Dachstein is definately something you should be proud of!

Thanks again,
Lynn Avants
[EMAIL PROTECTED]


> > While we all seem to be on the SILENT_DENY Q&A addiction,
> > which when used correctly works great. I just can't seem to get
> > it to take two different subnets on different lines. I am
> > assuming that the scripts will only take one as a variable
> > without extending the scripts a little further. ???
>
> Different lines?  SILENT_DENY is a space seperated list, so if you
> have more than one entry, you need white-space between them, and
> quotes around the whole thing.  NOTE: whitespace can include
> <space>,<tab>, and <line-feed>, so something like:
>
> SILENT_DENY="deny1 deny2 deny3"
> -or-
> SILENT_DENY="deny1
>     deny2
>     deny3"
>
> > In light of all the questions, and most everyone's general
> > laziness in digging through the scripts and deciphering. What
> > exactly is the minimum and the complete options on this script.

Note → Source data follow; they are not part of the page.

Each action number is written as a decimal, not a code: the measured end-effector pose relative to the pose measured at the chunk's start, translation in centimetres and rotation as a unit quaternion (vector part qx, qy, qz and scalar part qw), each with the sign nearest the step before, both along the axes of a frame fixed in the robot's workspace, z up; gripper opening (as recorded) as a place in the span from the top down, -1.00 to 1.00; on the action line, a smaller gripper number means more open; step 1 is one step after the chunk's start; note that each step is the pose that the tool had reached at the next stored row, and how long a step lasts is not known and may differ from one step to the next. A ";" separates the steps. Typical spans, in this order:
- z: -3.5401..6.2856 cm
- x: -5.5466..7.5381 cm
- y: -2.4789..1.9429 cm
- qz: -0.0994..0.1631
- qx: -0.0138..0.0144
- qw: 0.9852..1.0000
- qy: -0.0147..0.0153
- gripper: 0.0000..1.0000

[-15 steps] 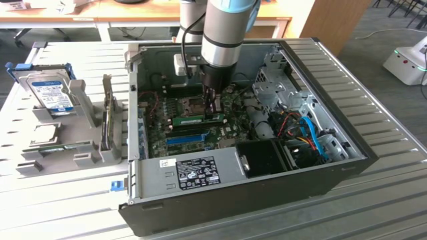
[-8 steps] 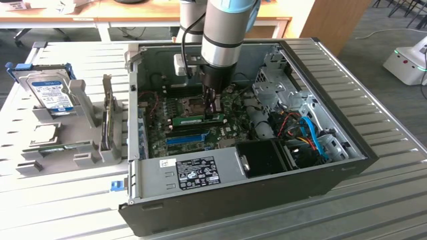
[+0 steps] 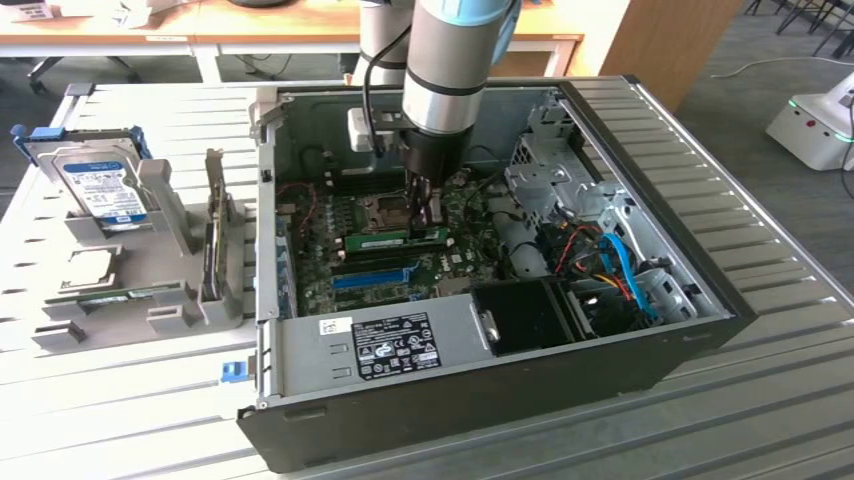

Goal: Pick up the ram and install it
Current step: 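Insert the ram into the slot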

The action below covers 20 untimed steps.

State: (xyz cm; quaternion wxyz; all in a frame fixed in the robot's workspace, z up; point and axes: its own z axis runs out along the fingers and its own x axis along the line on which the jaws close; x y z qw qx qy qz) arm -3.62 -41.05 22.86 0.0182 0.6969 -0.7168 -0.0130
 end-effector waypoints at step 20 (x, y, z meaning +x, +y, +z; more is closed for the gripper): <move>0.22 0.0 -0.01 0.006 0.000 1.000 0.000 0.76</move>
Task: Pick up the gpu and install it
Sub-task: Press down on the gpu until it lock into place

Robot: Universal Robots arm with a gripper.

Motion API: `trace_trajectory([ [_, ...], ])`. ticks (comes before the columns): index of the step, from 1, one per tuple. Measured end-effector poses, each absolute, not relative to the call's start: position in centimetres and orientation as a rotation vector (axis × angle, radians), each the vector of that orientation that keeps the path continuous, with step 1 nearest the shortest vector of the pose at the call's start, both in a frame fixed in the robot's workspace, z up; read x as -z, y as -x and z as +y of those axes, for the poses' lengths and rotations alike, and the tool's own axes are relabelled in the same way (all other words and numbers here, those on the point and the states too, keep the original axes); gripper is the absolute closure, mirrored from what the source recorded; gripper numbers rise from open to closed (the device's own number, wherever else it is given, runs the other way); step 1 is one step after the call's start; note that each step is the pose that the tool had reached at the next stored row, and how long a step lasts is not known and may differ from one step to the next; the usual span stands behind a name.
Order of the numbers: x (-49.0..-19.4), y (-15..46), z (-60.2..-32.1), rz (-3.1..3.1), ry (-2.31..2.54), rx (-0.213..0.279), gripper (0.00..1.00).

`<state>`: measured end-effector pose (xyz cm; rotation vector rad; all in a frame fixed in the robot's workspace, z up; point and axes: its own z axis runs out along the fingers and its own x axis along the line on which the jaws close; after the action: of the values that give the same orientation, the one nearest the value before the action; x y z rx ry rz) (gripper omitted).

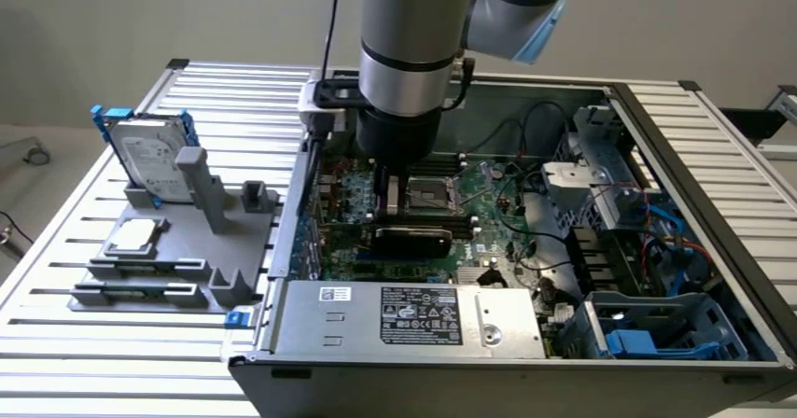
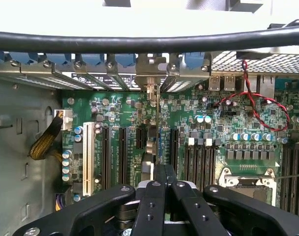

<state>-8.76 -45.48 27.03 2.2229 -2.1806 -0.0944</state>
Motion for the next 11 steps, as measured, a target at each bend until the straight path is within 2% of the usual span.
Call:
trace_trajectory([
  [11, -26.82, 8.76, -45.48, -2.18, -2.224, 0.094, 0.89],
])
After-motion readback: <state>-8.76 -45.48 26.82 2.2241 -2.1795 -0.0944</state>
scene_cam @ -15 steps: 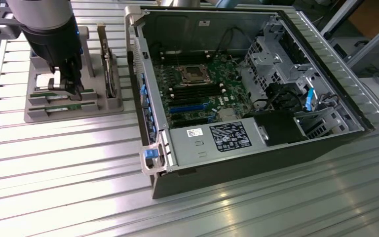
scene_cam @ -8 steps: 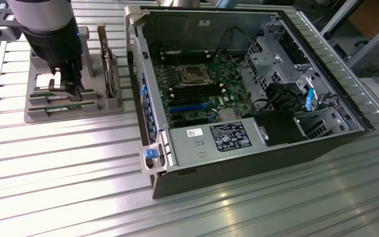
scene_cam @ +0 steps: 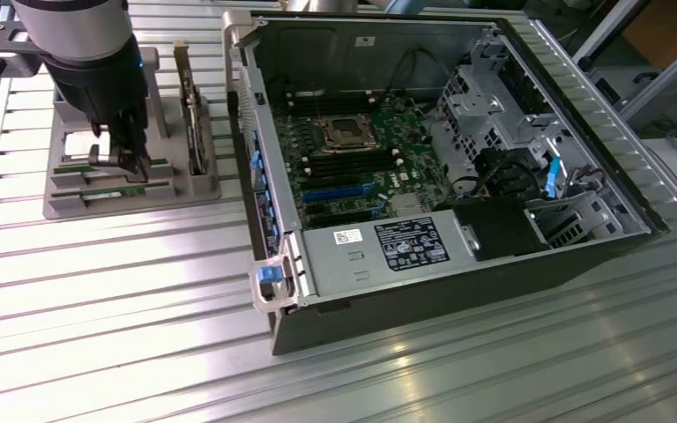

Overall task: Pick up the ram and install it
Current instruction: 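Pick up the ram and move it above insertion slot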

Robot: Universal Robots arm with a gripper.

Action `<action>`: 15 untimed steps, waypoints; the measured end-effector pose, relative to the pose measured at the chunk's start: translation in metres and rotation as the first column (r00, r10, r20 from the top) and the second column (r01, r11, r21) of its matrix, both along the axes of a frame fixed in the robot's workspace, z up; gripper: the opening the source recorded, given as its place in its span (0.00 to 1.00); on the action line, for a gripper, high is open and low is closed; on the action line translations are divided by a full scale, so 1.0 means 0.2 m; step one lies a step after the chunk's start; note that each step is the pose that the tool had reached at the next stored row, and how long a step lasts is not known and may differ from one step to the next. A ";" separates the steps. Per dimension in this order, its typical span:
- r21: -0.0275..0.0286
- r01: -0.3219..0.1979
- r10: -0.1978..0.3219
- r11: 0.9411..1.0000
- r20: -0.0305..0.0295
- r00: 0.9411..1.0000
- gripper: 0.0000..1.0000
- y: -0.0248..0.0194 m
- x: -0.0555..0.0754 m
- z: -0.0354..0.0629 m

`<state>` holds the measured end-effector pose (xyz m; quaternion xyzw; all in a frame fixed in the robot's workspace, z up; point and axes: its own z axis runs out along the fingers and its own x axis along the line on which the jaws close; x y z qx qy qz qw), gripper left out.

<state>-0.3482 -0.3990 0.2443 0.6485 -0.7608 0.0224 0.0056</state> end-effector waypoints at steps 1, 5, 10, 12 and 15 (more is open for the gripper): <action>0.000 0.000 0.000 1.000 0.000 1.000 0.30 0.000 0.00 -0.002; 0.000 0.000 0.000 1.000 0.000 1.000 0.30 0.000 0.00 -0.013; 0.000 0.000 0.000 1.000 0.000 1.000 0.30 0.000 -0.01 -0.019; 0.000 0.000 0.000 1.000 0.000 1.000 0.30 -0.001 -0.03 -0.023; 0.000 -0.001 0.001 1.000 0.000 1.000 0.30 -0.001 -0.05 -0.031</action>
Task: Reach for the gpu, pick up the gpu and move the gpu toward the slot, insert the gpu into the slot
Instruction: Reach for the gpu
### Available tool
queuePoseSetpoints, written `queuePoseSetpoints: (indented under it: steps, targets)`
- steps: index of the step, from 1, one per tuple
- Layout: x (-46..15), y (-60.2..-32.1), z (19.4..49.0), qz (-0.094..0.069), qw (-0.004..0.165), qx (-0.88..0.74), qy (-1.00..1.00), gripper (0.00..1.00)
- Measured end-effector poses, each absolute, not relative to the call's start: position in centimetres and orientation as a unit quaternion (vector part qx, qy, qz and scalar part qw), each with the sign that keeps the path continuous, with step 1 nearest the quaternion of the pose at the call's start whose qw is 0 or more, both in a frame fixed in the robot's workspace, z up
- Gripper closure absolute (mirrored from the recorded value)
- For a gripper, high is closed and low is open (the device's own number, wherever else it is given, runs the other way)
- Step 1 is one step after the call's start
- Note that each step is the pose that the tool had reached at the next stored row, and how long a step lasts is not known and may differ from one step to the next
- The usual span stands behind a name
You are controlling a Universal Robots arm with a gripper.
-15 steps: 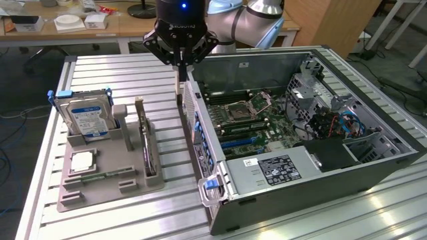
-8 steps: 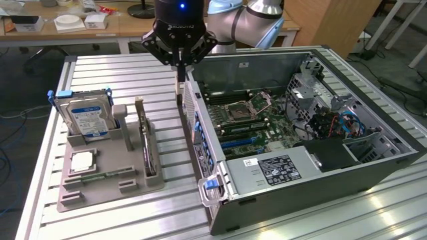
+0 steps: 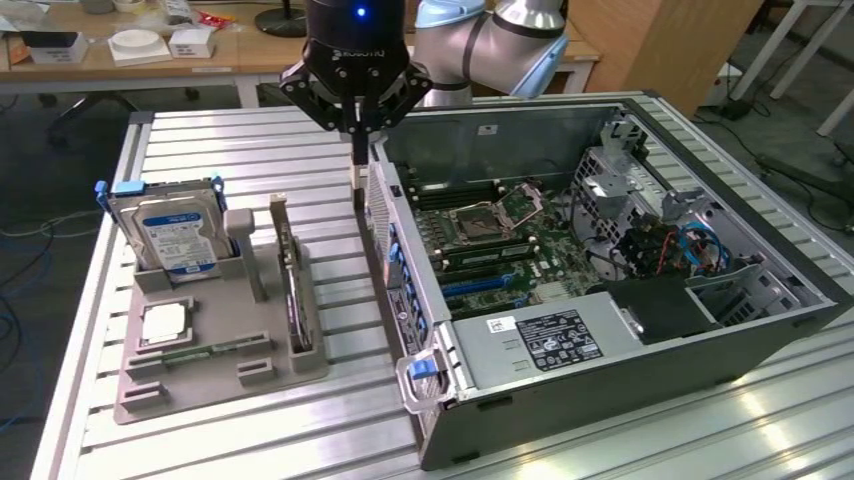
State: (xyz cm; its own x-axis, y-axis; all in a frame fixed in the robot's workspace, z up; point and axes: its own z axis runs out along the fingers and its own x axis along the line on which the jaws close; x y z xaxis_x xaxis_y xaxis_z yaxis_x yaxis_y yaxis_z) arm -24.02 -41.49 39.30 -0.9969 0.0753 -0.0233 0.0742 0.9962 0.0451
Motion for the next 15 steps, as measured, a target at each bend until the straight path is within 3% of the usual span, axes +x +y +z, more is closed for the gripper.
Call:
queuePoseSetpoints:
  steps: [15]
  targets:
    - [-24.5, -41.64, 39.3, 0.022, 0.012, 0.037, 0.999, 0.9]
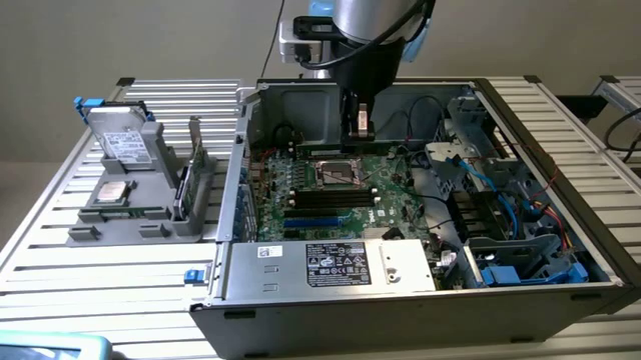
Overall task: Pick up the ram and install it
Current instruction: 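Insert the ram into the slot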
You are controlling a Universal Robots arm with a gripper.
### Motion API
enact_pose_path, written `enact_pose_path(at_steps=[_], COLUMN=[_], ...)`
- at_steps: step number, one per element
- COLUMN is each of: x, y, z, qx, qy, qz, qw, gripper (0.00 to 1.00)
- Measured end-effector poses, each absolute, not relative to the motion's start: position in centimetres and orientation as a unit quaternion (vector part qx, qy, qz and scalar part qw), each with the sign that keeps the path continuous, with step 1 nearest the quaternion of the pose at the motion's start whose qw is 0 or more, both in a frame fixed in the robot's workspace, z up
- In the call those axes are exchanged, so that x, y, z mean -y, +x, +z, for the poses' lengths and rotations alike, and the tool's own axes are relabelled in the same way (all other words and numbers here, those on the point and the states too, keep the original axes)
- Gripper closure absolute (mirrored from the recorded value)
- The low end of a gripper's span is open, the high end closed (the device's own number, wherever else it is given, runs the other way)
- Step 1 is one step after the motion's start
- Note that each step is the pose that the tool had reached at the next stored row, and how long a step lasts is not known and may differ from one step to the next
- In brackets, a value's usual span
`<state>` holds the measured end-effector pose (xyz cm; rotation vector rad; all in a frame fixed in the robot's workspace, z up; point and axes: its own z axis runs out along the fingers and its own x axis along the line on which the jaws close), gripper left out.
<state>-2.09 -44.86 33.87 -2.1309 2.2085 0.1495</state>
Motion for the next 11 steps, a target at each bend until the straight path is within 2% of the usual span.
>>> enact_pose_path(at_steps=[11], x=[44.8], y=[-2.3], z=[31.9], qx=[-0.745], qy=[-0.665], qz=[0.047], qw=[0.037], gripper=[0.86])
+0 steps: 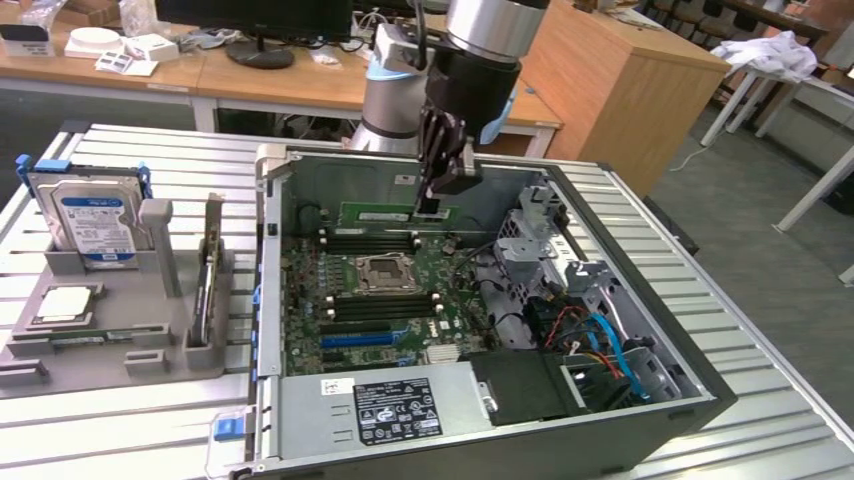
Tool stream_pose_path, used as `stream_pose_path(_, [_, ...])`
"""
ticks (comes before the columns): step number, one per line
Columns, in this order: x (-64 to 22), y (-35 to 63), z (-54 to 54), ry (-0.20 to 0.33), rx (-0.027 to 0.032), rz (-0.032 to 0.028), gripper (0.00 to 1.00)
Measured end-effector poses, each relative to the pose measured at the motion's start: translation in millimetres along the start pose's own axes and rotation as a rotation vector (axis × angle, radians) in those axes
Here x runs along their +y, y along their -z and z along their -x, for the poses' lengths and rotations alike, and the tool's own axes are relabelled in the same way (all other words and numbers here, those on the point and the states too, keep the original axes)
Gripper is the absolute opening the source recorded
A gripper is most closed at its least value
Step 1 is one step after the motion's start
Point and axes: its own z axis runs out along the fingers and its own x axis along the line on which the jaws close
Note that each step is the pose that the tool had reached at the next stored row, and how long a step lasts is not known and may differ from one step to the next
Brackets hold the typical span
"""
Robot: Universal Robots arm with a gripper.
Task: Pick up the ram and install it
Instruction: 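Pick up the ram and move it above insertion slot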
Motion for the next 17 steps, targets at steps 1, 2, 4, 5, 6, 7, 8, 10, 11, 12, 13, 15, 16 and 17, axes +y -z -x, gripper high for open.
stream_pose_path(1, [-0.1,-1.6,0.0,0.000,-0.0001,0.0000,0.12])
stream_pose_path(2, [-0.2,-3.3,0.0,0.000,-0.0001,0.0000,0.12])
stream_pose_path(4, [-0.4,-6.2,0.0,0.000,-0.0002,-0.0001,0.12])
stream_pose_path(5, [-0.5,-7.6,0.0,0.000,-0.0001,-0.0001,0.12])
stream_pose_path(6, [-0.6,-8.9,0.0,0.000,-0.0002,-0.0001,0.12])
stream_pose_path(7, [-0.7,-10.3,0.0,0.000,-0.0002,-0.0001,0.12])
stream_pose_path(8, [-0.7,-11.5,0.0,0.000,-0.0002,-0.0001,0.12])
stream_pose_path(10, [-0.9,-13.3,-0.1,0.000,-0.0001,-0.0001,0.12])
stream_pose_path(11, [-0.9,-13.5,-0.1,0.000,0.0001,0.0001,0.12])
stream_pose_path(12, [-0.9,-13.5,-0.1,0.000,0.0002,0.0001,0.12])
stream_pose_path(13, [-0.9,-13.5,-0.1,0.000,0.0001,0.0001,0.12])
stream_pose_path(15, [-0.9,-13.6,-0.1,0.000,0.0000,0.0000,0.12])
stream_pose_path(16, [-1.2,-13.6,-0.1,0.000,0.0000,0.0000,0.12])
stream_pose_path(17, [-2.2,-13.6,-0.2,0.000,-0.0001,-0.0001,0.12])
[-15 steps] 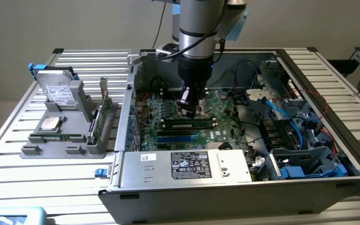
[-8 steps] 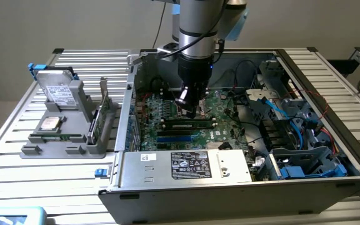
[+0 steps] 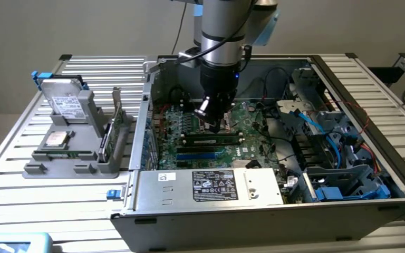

> > From the example, I am assuming that you can do an entire
> > subnet/route or one port from one host. I am thinking that a "man
> > SILENT_DENY" will probably cut down on a lot of posts in the near
> > future.
>
> OK, for those unwilling (or unable) to follow the scripts, the
> SILENT_DENY setting is first broken into the individual enteries
> seperated by whitespace (ie the first element above is deny1). 
> Each element is then further broken apart using _ (underscore) to
> seperate fields.  All fields are used as arguments to build an
> ipchains command, as follows:
>
> ipchains -A input -j DENY
> -p <field1>
> -s <field2>
> -d 0/0 <field3>
> -i $EXTERN_IF
>
> The normal ipchains options for these fields apply.  -p (protocol)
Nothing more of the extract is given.